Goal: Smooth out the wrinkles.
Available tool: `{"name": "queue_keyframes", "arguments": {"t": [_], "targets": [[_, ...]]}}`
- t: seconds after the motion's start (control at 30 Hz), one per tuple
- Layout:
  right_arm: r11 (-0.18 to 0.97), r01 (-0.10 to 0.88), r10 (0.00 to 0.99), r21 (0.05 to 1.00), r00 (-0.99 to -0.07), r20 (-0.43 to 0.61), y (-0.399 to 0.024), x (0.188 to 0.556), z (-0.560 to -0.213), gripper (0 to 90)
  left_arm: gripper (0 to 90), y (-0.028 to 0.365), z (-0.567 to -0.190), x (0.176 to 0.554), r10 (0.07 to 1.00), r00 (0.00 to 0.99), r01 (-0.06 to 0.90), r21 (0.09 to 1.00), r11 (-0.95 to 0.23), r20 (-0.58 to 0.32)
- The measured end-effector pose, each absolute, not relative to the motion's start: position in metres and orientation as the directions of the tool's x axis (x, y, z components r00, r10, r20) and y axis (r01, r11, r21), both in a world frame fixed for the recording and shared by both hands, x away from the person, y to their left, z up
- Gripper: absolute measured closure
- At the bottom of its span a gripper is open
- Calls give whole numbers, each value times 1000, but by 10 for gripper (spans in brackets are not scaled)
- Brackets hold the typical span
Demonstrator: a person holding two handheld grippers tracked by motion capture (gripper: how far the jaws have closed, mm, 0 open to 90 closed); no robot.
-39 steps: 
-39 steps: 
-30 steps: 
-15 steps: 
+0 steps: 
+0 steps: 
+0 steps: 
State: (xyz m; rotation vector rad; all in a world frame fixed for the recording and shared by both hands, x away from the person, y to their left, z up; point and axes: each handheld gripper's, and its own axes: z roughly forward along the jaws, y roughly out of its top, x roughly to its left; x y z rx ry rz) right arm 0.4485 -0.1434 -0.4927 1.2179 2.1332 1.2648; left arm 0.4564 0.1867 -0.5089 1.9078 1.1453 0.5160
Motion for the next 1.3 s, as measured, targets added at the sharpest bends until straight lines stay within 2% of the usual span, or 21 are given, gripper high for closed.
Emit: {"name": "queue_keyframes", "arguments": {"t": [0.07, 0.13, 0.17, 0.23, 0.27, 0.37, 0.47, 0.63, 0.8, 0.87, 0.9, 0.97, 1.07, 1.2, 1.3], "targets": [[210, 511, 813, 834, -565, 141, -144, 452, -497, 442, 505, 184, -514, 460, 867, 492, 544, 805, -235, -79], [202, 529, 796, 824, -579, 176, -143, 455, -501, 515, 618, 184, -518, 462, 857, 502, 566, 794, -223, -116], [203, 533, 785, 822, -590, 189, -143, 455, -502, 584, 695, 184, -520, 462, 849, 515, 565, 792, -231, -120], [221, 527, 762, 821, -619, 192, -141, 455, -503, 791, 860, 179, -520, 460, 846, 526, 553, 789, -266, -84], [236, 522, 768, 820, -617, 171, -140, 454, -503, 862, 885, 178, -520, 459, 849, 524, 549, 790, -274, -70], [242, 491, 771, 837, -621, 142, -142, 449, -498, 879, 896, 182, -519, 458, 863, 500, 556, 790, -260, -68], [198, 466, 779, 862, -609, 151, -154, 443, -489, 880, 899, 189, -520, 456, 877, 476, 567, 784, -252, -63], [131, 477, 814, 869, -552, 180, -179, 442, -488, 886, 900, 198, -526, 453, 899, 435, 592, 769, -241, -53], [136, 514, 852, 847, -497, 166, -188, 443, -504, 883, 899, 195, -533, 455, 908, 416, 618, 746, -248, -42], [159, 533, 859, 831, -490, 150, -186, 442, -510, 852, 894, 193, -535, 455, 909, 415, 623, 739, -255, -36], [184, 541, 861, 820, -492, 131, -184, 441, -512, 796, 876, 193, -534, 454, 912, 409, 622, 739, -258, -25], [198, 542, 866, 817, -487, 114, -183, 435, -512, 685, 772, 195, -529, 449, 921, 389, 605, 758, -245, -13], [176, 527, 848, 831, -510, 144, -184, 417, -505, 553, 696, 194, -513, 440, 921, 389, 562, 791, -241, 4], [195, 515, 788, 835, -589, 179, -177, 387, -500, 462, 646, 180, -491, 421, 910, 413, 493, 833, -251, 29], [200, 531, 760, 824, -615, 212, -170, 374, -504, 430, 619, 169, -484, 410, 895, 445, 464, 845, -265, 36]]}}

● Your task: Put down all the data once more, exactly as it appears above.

● Solved exercise:
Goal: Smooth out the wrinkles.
Available tool: `{"name": "queue_keyframes", "arguments": {"t": [_], "targets": [[_, ...]]}}`
- t: seconds after the motion's start (control at 30 Hz), one per tuple
- Layout:
  right_arm: r11 (-0.18 to 0.97), r01 (-0.10 to 0.88), r10 (0.00 to 0.99), r21 (0.05 to 1.00), r00 (-0.99 to -0.07), r20 (-0.43 to 0.61), y (-0.399 to 0.024), x (0.188 to 0.556), z (-0.560 to -0.213), gripper (0 to 90)
  left_arm: gripper (0 to 90), y (-0.028 to 0.365), z (-0.567 to -0.190), x (0.176 to 0.554), r10 (0.07 to 1.00), r00 (0.00 to 0.99), r01 (-0.06 to 0.90), r21 (0.09 to 1.00), r11 (-0.95 to 0.23), r20 (-0.58 to 0.32)
- The measured end-effector pose, each absolute, not relative to the motion's start: position in metres and orientation as the directions of the tool's x axis (x, y, z components r00, r10, r20) and y axis (r01, r11, r21), both in a world frame fixed for the recording and shared by both hands, x away from the person, y to their left, z up
- Gripper: absolute measured closure
- At the bottom of its span a gripper is open
- Calls give whole numbers, each value times 1000, but by 10 for gripper (spans in brackets are not scaled)
- Brackets hold the typical span
Demonstrator: a person holding two handheld grippers tracked by motion capture (gripper: how far the jaws have closed, mm, 0 open to 90 closed); no robot.
-39 steps: 
-39 steps: 
-30 steps: 
-15 steps: 
+0 steps: 
+0 steps: 
+0 steps: 
State: (xyz m; rotation vector rad; all in a world frame fixed for the recording and shared by both hands, x away from the person, y to their left, z up; point and axes: each handheld gripper's, and its own axes: z roughly forward along the jaws, y roughly out of its top, x roughly to its left; x y z rx ry rz) right arm 0.4485 -0.1434 -0.4927 1.2179 2.1332 1.2648; left arm 0.4564 0.1867 -0.5089 1.9078 1.1453 0.5160
Motion for the next 1.3 s, as measured, targets added at the sharpest bends until straight lines stay within 2% of the usual span, or 21 are given, gripper high for closed.
Emit: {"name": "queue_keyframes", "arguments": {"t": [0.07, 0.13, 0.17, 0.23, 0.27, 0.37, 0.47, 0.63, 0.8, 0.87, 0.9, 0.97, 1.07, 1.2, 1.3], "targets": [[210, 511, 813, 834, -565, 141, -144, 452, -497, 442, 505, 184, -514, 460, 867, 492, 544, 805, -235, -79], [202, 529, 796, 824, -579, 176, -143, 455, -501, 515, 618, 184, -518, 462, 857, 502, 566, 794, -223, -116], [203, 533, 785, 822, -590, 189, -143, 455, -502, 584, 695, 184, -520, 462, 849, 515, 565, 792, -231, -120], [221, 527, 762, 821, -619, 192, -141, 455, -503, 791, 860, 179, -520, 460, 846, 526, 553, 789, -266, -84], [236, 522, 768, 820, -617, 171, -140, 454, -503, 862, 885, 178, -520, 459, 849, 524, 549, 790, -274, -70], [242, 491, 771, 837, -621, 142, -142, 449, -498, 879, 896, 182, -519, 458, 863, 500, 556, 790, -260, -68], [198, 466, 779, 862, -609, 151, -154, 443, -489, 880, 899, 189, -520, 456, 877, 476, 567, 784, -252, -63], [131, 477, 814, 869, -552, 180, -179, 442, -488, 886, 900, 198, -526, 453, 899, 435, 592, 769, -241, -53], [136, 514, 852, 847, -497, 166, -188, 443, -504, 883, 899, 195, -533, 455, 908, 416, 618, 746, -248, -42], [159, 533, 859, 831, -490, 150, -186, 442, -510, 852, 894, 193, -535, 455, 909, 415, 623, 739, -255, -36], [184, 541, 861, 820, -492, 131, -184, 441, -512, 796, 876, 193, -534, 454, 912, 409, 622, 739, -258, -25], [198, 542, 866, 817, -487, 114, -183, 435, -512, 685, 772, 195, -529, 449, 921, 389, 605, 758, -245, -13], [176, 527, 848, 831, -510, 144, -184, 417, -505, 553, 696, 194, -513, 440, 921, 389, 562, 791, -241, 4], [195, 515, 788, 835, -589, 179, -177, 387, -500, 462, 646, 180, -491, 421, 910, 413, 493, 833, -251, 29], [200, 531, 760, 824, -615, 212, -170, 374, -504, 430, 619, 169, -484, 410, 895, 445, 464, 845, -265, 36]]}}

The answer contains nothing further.